So, I'm pretty new to lucid dreaming, and earlier i was researching some ways you can become lucid using DILD. And it said that you can become lucid by reading text in a dream, but the text would be a bunch of random letters and crap. This confused me because in SO many of my dreams I've read things perfectly. I'll wake up and be able to remember exactly what it said, without anything wrong with it. I'm a little confused.

This was done in three-hour blocks, and repeated between seven and ten times, on different days, for each participant. During each block, participants were woken up ten times per hour. Each volunteer reported having visual dreams six or seven times every hour, giving the researchers a total of around 200 dream reports.


Read A Book Of Dreams


Download 🔥 https://urluss.com/2y0qGB 🔥



Kimberly Drake is a freelance columnist, feature writer, reporter, and copywriter focusing on all aspects of health and wellness. Her weekly health column in the Lakeland Times, an award-winning newspaper in Wisconsin, informs her loyal readers on the latest health news and trends with a humorous journalistic flair. In her spare time, she serves as vice-chairperson on the governing board for Lakeland STAR School/Academy, a charter school specializing in the needs of students with autism. When not researching, writing, and editing, she can be found enjoying the benefits of gardening and weight training, or immersed in DIY projects.

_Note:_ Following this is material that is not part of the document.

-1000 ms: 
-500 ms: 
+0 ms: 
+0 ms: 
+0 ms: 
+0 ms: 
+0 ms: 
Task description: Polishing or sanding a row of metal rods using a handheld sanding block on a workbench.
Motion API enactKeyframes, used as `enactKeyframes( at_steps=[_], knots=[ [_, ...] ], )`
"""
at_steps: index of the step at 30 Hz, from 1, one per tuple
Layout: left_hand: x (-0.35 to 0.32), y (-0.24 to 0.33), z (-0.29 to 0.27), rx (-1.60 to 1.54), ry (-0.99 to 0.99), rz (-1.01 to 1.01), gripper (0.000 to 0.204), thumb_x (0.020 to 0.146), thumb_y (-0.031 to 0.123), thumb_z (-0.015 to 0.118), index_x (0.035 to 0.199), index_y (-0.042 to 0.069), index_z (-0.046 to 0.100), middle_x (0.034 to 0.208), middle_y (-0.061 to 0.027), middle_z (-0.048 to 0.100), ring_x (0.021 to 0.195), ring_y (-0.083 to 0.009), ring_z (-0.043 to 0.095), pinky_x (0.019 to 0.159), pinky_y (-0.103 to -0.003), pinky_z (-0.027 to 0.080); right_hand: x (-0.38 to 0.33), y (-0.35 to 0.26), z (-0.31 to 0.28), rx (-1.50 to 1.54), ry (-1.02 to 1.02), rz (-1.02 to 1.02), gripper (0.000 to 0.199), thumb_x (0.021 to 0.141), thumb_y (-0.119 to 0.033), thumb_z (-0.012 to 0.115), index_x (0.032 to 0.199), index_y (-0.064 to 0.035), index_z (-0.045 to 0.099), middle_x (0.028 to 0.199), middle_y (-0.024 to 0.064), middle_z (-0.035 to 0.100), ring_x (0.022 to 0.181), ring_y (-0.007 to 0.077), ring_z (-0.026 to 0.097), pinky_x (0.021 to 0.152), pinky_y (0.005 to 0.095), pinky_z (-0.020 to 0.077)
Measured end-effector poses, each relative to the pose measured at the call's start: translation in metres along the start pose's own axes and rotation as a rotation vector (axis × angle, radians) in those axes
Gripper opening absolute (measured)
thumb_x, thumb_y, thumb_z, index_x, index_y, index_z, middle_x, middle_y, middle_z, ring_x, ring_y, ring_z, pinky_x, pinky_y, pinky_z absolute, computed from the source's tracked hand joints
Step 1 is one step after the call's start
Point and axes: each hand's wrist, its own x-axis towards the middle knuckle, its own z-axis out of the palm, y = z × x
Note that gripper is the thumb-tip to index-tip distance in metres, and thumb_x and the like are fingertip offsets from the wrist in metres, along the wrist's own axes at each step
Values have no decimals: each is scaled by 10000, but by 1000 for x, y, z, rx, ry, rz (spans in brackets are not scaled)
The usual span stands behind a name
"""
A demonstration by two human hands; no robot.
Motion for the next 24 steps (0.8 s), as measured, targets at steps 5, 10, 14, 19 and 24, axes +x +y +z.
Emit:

People who appear in your dreams may reflect parts of your own personality. Analyzing these dreams may help to think about what the person was doing in the dream and what part of yourself you think may be shown to you through the other person.

Interpreting your dreams takes patience, practice, and an open mind. It may be a good idea to remember that you give meaning to your own dreams by identifying symbols and thinking about what they mean to you personally.

Talking about your dreams with a psychotherapist may be particularly beneficial when trying to analyze them. They may be able to give you feedback about specific words you used or facial expressions you made, which could also add to the dream interpretation.

Dream analysis may be better achieved by working with a psychotherapist. They might be able to link different aspects of your dreams and ask you specific questions that could lead to more profound insight.

Part of the reason this is the case is because writers and poets think about language more than most people, and holding these thoughts in the mind immediately before sleep can influence the content of their dreams, she explains. But poets, in particular, may find the language contained in their dreams more useful than others.

Circulating tumor DNA detection using next-generation sequencing (NGS) data of plasma DNA is promising for cancer identification and characterization. However, the tumor signal in the blood is often low and difficult to distinguish from errors. We present DREAMS (Deep Read-level Modelling of Sequencing-errors) for estimating error rates of individual read positions. Using DREAMS, we develop statistical methods for variant calling (DREAMS-vc) and cancer detection (DREAMS-cc). For evaluation, we generate deep targeted NGS data of matching tumor and plasma DNA from 85 colorectal cancer patients. The DREAMS approach performs better than state-of-the-art methods for variant calling and cancer detection.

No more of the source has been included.